In data 1 giugno 2010 è entrato in vigore il Regolamento della Commissione europea n. 330 del 20 aprile 2010 sugli “accordi verticali”. Come è noto, il contratto di franchising è disciplinato in tutta Europa, e di conseguenza anche in Italia, dal Regolamento sugli accordi verticali (il Regolamento in questione sostituisce il Regolamento n. 2790/1999).
Abbiamo quindi chiesto al Prof. Avv. Aldo Frignani, massimo esperto in Italia degli aspetti legali del franchising, di trasmetterci un nota riassuntiva dei risvolti di maggior interesse per il mondo del franchising.
Una prima rilevante novità del Regolamento UE 330/10 riguarda la nozione di know-how “sostanziale”, che nel Regolamento 2790/1999 comprendeva le “conoscenze indispensabili” all’acquirente per la vendita e rivendita dei beni e servizi, mentre nel nuovo Regolamento sono sufficienti le “conoscenze significative e utili”. Il cambiamento non è di poco conto perché spesso nel franchising ci si domandava se veramente c’erano delle conoscenze indispensabili. La nuova formulazione è maggiormente rispondente alle esigenze del mondo del franchising.

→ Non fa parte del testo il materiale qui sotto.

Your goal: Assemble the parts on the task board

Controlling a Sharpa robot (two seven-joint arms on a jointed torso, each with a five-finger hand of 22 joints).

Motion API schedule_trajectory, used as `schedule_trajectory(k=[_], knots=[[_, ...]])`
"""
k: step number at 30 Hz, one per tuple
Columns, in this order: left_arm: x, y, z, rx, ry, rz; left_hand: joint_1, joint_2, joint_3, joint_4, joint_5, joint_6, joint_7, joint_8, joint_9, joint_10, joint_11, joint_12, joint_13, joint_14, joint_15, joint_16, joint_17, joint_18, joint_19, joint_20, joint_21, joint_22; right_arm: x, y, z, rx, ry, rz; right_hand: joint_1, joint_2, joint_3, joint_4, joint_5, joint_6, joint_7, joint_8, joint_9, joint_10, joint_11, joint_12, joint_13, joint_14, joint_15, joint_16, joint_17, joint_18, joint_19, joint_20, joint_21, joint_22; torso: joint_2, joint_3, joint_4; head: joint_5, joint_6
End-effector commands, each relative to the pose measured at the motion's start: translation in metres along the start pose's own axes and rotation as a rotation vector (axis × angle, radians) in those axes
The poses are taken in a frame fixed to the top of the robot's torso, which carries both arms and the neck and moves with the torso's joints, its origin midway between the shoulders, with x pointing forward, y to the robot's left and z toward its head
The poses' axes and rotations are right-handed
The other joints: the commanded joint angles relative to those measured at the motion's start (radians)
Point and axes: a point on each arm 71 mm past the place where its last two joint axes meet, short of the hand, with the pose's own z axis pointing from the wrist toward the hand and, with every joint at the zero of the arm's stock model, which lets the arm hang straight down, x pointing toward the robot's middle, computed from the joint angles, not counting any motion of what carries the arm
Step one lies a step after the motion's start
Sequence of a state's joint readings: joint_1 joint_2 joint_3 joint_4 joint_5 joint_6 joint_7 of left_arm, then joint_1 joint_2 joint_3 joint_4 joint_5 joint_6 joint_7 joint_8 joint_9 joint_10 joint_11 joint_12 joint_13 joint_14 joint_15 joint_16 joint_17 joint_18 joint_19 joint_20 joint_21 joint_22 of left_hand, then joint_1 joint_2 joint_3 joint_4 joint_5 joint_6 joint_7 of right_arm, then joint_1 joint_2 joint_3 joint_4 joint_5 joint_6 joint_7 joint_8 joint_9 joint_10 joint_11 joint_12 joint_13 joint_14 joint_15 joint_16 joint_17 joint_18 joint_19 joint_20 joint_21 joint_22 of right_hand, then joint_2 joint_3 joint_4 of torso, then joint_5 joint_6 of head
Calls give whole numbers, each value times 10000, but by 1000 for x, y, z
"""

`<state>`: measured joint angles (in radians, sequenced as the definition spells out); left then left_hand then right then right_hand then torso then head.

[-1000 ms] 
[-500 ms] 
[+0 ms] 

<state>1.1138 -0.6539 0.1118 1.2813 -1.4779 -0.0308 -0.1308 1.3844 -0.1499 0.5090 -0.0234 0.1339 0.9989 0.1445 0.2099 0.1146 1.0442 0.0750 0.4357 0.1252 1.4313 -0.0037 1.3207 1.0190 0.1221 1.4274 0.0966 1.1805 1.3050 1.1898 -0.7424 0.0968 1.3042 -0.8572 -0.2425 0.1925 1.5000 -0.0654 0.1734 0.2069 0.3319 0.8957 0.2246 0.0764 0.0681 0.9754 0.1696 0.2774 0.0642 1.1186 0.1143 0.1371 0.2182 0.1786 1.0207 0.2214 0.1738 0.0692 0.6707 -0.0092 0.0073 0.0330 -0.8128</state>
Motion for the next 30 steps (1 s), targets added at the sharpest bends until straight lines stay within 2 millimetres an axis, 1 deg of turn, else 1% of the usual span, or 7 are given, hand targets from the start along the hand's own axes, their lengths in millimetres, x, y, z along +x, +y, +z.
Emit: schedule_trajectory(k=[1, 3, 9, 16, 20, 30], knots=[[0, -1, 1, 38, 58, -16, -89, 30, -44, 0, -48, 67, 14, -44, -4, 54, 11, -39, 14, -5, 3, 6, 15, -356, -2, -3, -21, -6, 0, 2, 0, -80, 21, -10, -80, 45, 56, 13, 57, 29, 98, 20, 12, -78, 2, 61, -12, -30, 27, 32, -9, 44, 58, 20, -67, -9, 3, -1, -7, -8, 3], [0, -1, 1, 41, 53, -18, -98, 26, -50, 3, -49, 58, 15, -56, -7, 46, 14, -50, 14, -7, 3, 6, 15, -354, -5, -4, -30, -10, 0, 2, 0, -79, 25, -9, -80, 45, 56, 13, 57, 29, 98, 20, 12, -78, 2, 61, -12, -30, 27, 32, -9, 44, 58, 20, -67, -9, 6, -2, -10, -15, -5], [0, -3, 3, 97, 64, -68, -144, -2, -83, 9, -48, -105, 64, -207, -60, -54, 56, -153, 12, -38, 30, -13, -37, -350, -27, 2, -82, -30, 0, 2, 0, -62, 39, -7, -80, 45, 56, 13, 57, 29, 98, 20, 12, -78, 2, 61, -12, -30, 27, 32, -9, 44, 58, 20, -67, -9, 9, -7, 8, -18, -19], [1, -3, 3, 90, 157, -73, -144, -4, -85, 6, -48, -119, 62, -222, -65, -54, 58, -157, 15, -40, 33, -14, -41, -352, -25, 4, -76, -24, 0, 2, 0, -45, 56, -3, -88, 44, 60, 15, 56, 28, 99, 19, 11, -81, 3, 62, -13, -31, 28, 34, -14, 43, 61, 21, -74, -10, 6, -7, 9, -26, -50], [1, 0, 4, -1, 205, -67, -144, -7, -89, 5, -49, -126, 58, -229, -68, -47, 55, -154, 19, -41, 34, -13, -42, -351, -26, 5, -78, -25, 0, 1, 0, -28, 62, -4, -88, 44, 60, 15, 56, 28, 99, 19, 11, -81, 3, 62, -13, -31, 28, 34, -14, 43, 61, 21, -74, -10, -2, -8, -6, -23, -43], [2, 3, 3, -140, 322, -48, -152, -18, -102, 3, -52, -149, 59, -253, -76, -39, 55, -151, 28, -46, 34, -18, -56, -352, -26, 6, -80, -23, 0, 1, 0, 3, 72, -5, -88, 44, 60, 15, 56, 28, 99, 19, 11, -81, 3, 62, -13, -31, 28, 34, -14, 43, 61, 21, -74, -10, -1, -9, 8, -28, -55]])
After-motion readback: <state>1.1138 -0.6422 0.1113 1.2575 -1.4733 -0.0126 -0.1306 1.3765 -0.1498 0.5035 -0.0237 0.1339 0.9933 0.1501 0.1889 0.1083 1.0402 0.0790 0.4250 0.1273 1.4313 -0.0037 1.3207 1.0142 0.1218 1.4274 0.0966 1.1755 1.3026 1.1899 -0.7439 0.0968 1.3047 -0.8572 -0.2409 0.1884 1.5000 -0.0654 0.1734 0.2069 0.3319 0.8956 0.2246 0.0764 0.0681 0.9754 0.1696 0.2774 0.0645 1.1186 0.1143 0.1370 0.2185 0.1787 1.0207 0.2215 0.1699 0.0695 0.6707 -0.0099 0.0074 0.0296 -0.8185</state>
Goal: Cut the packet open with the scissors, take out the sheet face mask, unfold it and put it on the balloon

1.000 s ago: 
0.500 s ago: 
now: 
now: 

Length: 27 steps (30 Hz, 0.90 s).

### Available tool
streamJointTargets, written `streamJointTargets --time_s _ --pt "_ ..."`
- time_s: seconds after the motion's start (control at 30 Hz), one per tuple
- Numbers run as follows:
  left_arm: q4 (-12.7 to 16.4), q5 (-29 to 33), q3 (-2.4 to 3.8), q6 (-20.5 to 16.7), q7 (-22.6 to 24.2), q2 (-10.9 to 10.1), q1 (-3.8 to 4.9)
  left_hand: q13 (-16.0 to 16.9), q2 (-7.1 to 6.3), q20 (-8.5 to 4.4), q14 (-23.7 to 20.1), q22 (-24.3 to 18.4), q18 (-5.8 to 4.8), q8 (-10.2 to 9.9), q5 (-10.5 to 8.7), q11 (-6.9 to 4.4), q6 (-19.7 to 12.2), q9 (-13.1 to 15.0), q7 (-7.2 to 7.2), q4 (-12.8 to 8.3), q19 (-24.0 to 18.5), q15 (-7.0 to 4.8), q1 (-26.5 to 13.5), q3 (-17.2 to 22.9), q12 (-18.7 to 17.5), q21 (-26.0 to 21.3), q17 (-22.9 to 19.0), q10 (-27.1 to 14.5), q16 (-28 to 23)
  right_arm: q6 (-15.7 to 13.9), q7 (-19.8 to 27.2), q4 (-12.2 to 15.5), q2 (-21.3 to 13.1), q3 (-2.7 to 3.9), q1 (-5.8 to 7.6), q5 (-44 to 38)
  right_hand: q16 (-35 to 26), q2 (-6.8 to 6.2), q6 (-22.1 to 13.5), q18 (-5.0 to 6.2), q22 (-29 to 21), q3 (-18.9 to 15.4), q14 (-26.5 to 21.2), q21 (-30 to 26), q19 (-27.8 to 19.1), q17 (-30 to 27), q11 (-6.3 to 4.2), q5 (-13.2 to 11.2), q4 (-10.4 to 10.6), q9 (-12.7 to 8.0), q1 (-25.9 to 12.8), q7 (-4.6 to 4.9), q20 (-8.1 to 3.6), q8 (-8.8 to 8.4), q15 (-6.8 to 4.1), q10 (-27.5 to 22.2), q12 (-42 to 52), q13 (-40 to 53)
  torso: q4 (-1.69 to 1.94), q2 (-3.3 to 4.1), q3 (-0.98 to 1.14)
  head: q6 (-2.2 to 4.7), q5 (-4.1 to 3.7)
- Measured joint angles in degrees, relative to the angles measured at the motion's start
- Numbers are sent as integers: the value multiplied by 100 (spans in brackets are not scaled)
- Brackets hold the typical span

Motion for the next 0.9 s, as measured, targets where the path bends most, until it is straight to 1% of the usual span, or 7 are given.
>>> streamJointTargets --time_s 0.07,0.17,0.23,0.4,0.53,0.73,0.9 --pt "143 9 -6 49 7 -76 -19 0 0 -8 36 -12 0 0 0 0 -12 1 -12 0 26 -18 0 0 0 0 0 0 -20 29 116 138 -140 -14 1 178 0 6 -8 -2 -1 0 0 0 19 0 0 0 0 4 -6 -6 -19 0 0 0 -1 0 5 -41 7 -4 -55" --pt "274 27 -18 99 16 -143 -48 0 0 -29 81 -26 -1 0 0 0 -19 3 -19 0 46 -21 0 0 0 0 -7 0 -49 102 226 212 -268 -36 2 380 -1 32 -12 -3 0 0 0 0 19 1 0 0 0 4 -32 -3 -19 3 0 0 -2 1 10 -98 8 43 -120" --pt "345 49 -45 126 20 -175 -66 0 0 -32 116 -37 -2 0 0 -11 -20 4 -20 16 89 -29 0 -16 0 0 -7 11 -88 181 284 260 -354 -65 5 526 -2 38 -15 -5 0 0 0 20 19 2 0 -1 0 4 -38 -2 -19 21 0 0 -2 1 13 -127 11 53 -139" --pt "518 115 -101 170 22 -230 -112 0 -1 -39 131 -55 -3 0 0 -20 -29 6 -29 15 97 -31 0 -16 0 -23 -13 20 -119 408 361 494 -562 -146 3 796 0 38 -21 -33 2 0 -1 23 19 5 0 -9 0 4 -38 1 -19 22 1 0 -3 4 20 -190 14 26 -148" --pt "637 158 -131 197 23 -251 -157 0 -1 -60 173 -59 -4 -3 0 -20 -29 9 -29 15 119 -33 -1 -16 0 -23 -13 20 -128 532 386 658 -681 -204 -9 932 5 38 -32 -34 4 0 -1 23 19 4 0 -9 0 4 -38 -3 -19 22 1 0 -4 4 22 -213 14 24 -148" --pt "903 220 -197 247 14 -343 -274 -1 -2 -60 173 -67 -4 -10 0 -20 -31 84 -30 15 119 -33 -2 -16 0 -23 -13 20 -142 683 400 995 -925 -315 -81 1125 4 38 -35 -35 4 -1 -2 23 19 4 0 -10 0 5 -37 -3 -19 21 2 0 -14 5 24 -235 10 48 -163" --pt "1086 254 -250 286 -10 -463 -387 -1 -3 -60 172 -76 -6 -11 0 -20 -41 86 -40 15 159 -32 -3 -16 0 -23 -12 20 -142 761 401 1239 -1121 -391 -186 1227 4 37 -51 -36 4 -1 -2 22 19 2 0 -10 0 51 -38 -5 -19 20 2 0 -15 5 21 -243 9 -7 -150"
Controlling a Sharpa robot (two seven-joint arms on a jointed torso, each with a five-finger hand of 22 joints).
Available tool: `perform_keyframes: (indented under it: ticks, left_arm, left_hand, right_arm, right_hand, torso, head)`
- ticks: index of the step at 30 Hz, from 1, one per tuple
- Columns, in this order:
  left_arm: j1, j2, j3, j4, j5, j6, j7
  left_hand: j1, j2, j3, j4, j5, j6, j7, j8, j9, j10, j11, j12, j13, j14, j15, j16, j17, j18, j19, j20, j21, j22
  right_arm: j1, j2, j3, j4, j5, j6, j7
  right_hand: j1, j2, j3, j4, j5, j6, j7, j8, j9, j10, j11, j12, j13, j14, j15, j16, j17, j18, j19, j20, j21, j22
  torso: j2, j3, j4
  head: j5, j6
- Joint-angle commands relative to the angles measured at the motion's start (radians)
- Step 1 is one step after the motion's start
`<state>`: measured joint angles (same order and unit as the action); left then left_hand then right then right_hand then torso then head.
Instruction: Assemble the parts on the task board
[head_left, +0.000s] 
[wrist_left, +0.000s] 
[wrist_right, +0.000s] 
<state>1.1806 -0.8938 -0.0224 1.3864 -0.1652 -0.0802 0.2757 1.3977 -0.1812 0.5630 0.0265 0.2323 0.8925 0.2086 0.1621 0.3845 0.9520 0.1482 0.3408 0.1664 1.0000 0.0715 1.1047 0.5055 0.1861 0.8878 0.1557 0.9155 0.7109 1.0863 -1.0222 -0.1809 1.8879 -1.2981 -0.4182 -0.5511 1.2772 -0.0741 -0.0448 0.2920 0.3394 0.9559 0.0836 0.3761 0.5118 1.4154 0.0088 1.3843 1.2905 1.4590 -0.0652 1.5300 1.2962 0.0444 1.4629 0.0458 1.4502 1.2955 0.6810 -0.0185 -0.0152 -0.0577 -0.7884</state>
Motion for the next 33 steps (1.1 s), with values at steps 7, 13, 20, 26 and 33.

Una seconda novità riguarda i prezzi di rivendita. Uno dei problemi che agitavano il mondo del franchising infatti era quello della impossibilità per il franchisor di fissare il prezzo di rivendita (c.d. Resale Price Maintenance - RPM). Su questo punto la lettera del Regolamento nuovo non è cambiata, però una certa apertura si trova nelle nuove Linee direttrici le quali, pur continuando ad inquadrare l’RPM come una restrizione fondamentale, affermano che “a volte l’imposizione di prezzi di rivendita non ha soltanto l’effetto di limitare la concorrenza, ma può anche condurre a incrementi di efficienza”.
Un terzo punto di interesse riguarda l’e-commerce, ossia le vendite realizzate attraverso Internet. Le Linee direttrici ribadiscono che le vendite tramite Internet non possono essere legittimamente limitate o escluse qualora esse siano delle “vendite passive”, ossia quelle vendite che si realizzano per il semplice fatto di avere un sito internet attraverso il quale il cliente (ovunque esso si trovi) ha conosciuto e acquistato il prodotto; le Linee direttrici proseguono poi però affermando che in certe circostanze l’uso di Internet può costituire una “vendita attiva” e, quindi, può legittimamente essere vietata al distributore (intendendosi per vendite attive quelle vendite indirizzate specificamente ai territori o a gruppi di clienti esclusivi di altri distributori ad esempio per mezzo di banner che mostrino un collegamento territoriale su siti Internet di terzi. In linea generale, gli sforzi compiuti per essere reperiti specificamente in un determinato territorio o da un determinato gruppo di clienti costituisce una vendita attiva in tale territorio o a tale gruppo di clienti. Il pagamento di un compenso ad un motore di ricerca o ad un provider pubblicitario on-line affinché vengano presentate inserzioni pubblicitarie specificamente agli utenti situati in un particolare territorio rappresentano una vendita attiva in tale territorio).
Una novità delle Linee direttrici su tale tema è rappresentata dalla previsione di possibili legittime limitazioni imposte al distributore basate su “standards qualitativi” per l’uso del sito internet, che siano in consonanza con l’uniformità della rete (Tuttavia, nel quadro dell’esenzione per categoria il fornitore può esigere il rispetto di standard qualitativi in relazione all’uso di siti Internet per la rivendita dei suoi beni così come può farlo in relazione ad un punto vendita o alla vendita su catalogo o all’attività pubblicitaria e promozionale in generale).
Infine, un ultimo punto di interesse è dato dalla novità introdotta dalle nuove Linee direttrici in merito al calcolo della soglia basata sulla quota rilevante (30%) ai fini dell’applicazione o meno del Regolamento. Tale soglia deve ora essere verificata tenendo conto non solo della quota di mercato detenuta dal fornitore ma anche di quella detenuta dal distributore.